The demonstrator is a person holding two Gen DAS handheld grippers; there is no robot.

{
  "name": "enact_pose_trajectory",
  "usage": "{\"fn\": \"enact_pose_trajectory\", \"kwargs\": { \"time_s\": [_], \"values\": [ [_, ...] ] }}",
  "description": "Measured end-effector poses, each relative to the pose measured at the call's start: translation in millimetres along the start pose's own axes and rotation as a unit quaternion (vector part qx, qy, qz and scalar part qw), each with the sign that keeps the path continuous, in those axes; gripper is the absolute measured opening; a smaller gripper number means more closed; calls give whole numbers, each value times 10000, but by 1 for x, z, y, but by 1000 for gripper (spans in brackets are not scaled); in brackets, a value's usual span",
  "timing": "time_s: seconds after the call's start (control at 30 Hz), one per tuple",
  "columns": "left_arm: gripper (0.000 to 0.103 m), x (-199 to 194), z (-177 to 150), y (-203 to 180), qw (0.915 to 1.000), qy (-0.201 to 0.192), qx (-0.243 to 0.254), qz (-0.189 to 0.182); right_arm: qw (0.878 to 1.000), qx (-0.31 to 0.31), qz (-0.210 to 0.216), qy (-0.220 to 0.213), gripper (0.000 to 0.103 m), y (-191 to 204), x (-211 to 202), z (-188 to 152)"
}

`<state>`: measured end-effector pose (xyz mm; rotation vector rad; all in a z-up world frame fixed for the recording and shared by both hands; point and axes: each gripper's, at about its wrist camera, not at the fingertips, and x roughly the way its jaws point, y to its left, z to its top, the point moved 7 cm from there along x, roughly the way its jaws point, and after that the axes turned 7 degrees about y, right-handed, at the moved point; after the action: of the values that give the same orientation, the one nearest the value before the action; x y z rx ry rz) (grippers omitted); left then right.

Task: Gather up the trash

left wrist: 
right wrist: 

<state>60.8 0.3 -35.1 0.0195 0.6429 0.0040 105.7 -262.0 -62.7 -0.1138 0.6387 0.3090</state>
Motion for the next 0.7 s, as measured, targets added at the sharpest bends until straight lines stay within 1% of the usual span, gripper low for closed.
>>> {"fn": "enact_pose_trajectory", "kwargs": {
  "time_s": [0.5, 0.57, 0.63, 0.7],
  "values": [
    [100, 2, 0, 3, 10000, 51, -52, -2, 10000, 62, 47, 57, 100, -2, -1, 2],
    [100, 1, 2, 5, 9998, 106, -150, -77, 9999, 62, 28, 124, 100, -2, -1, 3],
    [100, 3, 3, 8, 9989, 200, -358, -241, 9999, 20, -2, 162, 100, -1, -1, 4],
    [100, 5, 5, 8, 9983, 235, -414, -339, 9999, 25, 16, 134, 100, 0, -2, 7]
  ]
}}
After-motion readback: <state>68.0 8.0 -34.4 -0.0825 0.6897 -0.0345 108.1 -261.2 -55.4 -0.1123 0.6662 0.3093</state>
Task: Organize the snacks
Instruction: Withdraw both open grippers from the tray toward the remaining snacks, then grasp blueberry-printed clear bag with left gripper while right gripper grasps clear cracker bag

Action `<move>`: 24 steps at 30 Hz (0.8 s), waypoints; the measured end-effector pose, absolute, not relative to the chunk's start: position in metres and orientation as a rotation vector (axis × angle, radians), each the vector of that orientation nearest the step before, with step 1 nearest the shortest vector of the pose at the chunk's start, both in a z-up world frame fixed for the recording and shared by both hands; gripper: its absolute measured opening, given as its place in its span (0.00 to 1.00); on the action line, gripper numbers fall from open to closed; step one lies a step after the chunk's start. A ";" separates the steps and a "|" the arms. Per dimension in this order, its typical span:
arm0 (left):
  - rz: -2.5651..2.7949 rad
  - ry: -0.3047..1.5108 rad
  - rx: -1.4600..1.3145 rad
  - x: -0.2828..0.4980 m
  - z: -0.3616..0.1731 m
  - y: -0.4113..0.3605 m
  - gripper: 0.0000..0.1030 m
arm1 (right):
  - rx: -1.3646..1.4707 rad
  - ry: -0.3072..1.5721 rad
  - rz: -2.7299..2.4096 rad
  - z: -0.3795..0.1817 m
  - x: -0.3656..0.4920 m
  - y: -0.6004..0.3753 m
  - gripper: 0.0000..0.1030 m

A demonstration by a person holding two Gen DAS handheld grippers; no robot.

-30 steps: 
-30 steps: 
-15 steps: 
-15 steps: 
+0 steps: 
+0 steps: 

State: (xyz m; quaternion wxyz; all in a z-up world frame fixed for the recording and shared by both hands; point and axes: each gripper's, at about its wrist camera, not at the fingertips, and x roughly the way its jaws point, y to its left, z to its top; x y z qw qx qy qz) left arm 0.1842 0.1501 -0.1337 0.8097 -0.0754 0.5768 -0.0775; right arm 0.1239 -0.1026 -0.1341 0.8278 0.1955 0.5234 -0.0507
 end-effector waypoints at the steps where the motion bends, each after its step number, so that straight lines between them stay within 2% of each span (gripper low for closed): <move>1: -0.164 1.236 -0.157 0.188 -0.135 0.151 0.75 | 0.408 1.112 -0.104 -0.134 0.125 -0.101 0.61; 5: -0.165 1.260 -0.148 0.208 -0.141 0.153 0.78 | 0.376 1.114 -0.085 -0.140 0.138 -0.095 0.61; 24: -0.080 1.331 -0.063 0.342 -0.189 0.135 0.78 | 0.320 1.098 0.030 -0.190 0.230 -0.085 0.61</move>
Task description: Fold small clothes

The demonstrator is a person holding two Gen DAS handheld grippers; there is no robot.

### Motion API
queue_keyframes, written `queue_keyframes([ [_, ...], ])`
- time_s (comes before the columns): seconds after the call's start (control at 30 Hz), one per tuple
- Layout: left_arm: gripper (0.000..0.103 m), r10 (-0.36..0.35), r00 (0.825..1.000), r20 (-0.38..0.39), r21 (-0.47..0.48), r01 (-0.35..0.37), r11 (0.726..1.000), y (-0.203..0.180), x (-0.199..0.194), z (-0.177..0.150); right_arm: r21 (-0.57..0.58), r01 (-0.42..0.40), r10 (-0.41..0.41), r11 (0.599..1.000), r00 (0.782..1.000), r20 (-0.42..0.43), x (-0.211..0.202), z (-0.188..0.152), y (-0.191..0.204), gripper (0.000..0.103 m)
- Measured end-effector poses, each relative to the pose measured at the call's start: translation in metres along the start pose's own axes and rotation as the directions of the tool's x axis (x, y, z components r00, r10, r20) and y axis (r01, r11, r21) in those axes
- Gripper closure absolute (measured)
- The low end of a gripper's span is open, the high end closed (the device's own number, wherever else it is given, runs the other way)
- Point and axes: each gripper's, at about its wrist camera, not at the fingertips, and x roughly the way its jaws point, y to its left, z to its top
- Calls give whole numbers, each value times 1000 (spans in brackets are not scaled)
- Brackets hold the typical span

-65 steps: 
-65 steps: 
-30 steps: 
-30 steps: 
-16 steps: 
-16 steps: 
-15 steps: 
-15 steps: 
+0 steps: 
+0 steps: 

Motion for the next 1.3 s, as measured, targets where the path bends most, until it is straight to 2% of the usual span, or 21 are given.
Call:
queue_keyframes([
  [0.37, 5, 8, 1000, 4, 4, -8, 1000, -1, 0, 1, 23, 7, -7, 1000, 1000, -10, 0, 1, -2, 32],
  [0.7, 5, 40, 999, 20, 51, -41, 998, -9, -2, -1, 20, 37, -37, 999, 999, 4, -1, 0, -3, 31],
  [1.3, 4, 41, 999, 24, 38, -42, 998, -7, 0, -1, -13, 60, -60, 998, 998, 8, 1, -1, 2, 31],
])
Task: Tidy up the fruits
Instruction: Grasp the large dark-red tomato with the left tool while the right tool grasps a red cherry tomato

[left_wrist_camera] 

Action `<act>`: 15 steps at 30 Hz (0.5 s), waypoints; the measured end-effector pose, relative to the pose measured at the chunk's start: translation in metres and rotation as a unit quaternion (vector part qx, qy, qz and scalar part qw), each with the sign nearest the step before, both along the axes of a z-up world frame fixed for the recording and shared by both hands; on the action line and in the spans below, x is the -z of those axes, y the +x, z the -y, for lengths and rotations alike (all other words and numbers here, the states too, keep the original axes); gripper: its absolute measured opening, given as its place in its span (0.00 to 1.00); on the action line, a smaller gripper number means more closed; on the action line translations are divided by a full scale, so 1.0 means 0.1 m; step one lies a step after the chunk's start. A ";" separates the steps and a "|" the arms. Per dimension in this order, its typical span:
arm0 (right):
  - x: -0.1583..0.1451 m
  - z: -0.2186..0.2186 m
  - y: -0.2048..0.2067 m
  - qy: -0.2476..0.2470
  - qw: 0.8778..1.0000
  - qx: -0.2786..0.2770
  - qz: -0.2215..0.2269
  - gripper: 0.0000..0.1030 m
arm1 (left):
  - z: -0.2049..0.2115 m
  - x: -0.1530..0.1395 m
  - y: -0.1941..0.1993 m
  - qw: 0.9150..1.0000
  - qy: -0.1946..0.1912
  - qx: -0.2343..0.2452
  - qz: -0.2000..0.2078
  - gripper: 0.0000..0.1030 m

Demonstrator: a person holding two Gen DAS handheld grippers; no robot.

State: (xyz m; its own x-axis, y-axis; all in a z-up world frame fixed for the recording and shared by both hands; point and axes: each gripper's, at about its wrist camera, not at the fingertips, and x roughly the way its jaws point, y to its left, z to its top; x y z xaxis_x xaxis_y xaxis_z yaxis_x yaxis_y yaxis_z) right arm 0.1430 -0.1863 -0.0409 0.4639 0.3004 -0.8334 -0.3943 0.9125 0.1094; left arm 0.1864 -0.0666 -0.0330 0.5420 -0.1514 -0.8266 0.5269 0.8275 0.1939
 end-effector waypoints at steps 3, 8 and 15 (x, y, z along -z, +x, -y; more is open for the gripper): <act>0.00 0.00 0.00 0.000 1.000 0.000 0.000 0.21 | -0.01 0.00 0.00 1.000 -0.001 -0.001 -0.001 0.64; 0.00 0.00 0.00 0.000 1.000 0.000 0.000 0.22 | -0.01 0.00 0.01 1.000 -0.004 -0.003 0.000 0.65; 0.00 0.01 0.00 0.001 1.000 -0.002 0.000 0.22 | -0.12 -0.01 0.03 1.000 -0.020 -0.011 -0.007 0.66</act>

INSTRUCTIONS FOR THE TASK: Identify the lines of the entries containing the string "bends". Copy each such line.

COMPLETED TASK:
Motion for the next 0.7 s, as measured, targets added at the sharpest bends until straight lines stay within 1% of the usual span, gripper low for closed.
 end-effector waypoints at the steps where the motion bends, each after its step number, so that straight lines between them stay within 2% of each span (gripper low for closed): <move>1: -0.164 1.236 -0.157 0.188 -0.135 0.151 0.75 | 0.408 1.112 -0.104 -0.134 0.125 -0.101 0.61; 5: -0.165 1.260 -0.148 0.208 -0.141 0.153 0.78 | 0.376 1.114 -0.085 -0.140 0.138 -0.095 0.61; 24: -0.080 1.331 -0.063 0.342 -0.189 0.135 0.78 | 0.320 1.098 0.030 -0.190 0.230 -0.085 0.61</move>
Motion for the next 1.3 s, as measured, targets where the path bends most, until it is straight to 2% of the usual span, or 21 are given.

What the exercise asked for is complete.